Hearing the word ‘tumor’ is understandably concerning because it is usually associated with cancer. When it comes to uterine fibroids, the majority of tumors are benign (non-cancerous). It doesn’t mean that they are harmless; myomas’ symptoms can be difficult to deal with, and fibromas can lead to anemia, chronic fatigue, and overall lower quality of life.
Fibroids in uterus are muscular growths that can form in various locations: on the wall of the uterus or in the abdominal and endometrial cavities. Although benign, they often cause heavy bleeding, enlarged uterus, pelvic pain, and other symptoms. If fibroids are small, they can cause no symptoms and do not require treatment.
Very rarely a fibroid is cancerous. If there is cancer in fibroids, they are often quite large and may need to be broken apart to be removed. The risk of a cancerous fibroid is approximately 1 in 1,000; if a fibroid is cancerous, a hysterectomy is the only option.

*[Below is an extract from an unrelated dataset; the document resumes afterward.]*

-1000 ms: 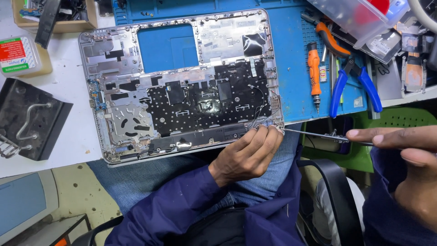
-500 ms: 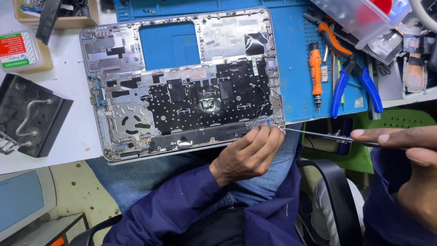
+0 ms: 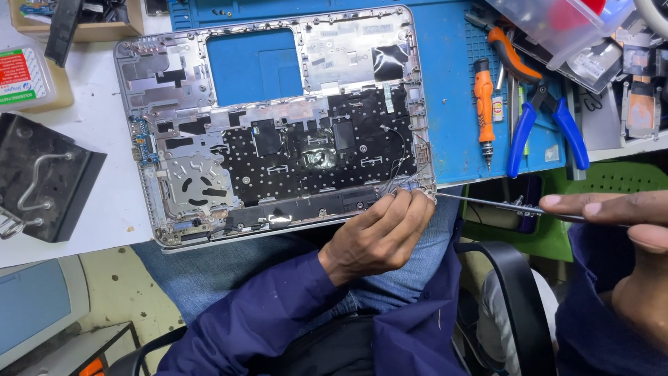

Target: The person selects small screws from a plastic container and uses a screwdriver to fasten them into the chassis of a disassembled laptop resting on their lap. The task involves repeatedly reaching for screws and securing them into the device's frame.

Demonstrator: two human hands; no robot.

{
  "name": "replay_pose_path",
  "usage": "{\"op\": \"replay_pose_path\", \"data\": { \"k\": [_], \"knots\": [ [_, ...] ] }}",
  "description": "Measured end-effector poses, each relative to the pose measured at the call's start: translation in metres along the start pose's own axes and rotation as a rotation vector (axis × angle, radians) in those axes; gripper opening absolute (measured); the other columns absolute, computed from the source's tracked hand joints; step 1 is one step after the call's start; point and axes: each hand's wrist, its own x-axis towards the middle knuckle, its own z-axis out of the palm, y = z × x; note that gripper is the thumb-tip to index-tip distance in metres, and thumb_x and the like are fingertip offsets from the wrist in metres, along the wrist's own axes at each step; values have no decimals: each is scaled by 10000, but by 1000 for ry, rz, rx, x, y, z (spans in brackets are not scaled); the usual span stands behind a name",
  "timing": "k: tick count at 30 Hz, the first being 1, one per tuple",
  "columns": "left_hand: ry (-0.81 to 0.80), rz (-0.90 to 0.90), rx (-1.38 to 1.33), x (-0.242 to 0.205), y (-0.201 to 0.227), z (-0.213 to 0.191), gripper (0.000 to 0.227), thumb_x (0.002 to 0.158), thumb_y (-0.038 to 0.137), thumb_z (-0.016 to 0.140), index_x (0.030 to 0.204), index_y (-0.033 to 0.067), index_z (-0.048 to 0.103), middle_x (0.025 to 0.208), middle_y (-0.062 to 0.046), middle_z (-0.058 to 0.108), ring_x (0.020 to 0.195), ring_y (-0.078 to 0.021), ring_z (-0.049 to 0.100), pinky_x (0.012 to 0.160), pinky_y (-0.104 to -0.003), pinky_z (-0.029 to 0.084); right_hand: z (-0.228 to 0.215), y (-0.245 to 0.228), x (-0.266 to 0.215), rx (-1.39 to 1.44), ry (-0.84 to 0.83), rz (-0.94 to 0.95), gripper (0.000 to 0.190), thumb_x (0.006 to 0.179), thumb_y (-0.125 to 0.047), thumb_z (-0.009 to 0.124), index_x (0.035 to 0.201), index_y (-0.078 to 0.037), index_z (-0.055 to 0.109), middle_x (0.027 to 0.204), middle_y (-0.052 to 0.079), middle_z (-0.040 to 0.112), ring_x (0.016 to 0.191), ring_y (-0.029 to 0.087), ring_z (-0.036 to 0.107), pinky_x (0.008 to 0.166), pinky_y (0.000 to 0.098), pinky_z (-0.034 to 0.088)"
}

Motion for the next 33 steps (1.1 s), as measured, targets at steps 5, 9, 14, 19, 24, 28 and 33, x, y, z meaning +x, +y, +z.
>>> {"op": "replay_pose_path", "data": {
  "k": [5,9,14,19,24,28,33],
  "knots": [
    [-3,-3,2,0,0,0,147,1051,82,634,1020,77,777,1015,-38,680,924,-147,660,874,-264,519,-1,7,1,-1,-25,-31,684,840,-39,849,1328,105,393,1258,194,685,1095,269,721,1004,342,524],
    [-7,-2,16,-1,1,1,145,1054,88,629,1033,80,773,1022,-34,677,926,-147,656,883,-268,514,-10,68,-16,30,-235,3,1085,488,-41,906,1432,62,382,1372,76,648,1266,121,613,1189,223,366],
    [-14,6,40,-2,1,2,192,1053,69,582,1029,88,771,1028,-38,664,937,-148,649,883,-262,522,-6,34,-7,17,-144,23,782,671,-26,856,1320,117,444,1330,162,673,1184,226,683,1106,314,480],
    [8,-6,7,-2,0,0,180,1054,82,594,1025,85,772,1016,-40,683,930,-154,658,888,-269,538,-11,26,-2,118,-119,-75,790,688,-3,827,1305,89,343,1263,255,653,1125,325,729,1071,406,551],
    [4,-39,-102,-2,-1,-5,133,1047,66,640,1091,28,760,1029,-94,729,949,-202,691,869,-307,573,-12,23,-1,78,-116,-110,776,720,42,806,1350,105,357,1282,213,656,1149,277,727,1061,328,535],
    [-20,-50,-84,-2,3,-2,172,1057,72,600,1080,44,768,1049,-88,713,971,-204,676,871,-302,573,-9,21,-2,73,-47,-51,565,854,88,775,1277,103,401,1241,214,661,1101,273,744,979,305,550],
    [-36,-26,-41,-2,2,-2,170,1071,101,602,1079,48,764,1040,-54,683,964,-180,658,898,-286,542,-12,50,-22,113,-154,52,1087,404,-50,940,1321,96,375,1346,188,659,1193,214,684,1069,271,475]
  ]
}}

There are a few factors that increase the chance that your fibroid is cancerous. The most important factor is age. Being under the age of 50 reduces the likelihood of cancerous fibroids. Other factors that may increase the risk of cancer are anemia, large fibroid size, or suspicion based on imaging.
However, as of today, there are no studies that can directly link benign uterine fibroids to cancer. In other words, having noncancerous fibroids does not increase your risk of getting cancer in uterus.